YOUR INSTRUCTIONS
From the entries below, transcribe exactly the lines between the line holding "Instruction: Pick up" and the line holding "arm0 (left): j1", inclusive; skip all other lines.

LISTED ENTRIES
-=-=-

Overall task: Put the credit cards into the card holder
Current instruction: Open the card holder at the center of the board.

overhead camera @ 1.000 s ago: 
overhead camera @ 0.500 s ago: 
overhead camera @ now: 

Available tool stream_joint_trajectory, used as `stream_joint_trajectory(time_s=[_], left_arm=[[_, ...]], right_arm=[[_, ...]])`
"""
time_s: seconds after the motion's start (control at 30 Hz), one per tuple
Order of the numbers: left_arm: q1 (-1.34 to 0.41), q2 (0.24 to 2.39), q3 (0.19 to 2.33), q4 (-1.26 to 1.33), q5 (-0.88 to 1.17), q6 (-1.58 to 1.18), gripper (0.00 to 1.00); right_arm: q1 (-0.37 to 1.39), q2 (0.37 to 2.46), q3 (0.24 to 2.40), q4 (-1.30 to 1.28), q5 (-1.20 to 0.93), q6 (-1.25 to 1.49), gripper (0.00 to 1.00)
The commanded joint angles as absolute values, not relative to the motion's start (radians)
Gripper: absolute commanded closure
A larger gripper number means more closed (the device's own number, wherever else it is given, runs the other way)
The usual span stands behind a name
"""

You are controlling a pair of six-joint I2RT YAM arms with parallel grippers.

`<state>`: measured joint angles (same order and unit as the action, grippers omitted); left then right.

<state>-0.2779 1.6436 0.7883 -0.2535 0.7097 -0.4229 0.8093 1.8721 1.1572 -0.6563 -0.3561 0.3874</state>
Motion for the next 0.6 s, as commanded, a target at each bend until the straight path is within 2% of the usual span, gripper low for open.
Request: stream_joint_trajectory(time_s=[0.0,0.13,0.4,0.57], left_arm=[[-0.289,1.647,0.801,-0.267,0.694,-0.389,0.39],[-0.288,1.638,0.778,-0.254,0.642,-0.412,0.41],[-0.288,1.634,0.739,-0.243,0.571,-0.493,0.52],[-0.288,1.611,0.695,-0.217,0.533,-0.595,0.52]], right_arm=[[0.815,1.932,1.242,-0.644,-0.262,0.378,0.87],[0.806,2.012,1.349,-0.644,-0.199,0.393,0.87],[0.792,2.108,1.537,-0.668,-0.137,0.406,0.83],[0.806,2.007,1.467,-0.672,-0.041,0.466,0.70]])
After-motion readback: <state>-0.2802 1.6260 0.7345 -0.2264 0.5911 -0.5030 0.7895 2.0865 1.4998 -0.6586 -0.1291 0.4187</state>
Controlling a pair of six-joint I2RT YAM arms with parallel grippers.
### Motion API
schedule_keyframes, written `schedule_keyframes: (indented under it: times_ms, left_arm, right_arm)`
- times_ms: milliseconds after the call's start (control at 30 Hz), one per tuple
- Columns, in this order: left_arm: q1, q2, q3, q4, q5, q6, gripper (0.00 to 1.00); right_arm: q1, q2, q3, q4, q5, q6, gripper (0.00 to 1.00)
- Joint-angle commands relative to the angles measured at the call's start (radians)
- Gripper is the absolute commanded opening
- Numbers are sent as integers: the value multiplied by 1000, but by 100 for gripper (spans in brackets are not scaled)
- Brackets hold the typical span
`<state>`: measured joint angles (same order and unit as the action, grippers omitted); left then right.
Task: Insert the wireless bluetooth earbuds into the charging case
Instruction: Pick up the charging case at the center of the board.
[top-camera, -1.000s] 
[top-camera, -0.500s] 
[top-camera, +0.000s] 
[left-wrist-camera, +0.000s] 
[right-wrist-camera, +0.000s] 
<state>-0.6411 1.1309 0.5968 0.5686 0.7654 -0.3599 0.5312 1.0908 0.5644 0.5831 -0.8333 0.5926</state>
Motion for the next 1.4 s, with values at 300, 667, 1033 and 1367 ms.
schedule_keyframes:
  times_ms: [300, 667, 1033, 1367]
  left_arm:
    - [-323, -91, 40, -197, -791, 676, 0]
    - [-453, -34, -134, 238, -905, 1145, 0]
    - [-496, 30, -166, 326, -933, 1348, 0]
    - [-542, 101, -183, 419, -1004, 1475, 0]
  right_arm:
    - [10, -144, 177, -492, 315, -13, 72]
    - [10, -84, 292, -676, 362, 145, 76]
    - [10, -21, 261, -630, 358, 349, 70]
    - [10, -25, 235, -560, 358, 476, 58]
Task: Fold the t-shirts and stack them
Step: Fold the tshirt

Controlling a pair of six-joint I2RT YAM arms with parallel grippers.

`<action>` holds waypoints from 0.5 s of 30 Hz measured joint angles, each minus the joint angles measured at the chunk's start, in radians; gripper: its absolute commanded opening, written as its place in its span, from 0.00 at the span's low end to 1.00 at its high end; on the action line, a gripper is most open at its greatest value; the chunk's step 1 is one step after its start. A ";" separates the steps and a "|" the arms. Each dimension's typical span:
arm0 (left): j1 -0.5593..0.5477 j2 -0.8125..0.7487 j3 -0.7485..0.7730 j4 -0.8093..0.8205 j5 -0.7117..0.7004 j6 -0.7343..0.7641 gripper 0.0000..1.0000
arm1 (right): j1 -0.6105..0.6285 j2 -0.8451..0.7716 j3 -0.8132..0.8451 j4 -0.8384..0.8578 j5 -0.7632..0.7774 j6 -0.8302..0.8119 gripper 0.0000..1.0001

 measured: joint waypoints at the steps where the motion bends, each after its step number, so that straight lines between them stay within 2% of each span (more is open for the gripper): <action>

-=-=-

SOLUTION TO THE EXERCISE
Instruction: Pick up the charging case at the center of the board.
[top-camera, -1.000s] 
[top-camera, -0.500s] 
[top-camera, +0.000s] 
[left-wrist-camera, +0.000s] 
[right-wrist-camera, +0.000s] 
<state>-0.6411 1.1309 0.5968 0.5686 0.7654 -0.3599 0.5312 1.0908 0.5644 0.5831 -0.8333 0.5926</state>
Motion for the next 1.4 s, with values at 300, 667, 1033 and 1367 ms.
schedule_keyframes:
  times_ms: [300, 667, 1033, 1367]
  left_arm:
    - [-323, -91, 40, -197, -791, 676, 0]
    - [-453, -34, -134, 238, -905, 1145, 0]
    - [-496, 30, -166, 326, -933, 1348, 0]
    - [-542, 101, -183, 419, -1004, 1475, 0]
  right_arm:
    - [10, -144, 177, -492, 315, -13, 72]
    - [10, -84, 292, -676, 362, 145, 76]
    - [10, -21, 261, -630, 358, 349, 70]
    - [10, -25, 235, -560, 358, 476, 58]
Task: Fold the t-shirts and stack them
Step: Fold the tshirt

Controlling a pair of six-joint I2RT YAM arms with parallel grippers.

`<action>` holds waypoints from 0.5 s of 30 Hz measured joint angles, each minus the joint angles measured at the chunk's start, in radians; gripper: its absolute commanded opening, written as its place in its span, from 0.00 at the span's low end to 1.00 at its high end; on the action line, a gripper is most open at its greatest value; the chunk's step 1 is one step after its start. A ";" separates the steps and a "|" the arms. Each dimension's typical span:
arm0 (left): j1 -0.5593..0.5477 j2 -0.8125..0.7487 j3 -0.7485..0.7730 j4 -0.8093..0.8205 j5 -0.7117..0.7004 j6 -0.7343..0.7641 gripper 0.0000..1.0000

Nothing remains to be added to the output.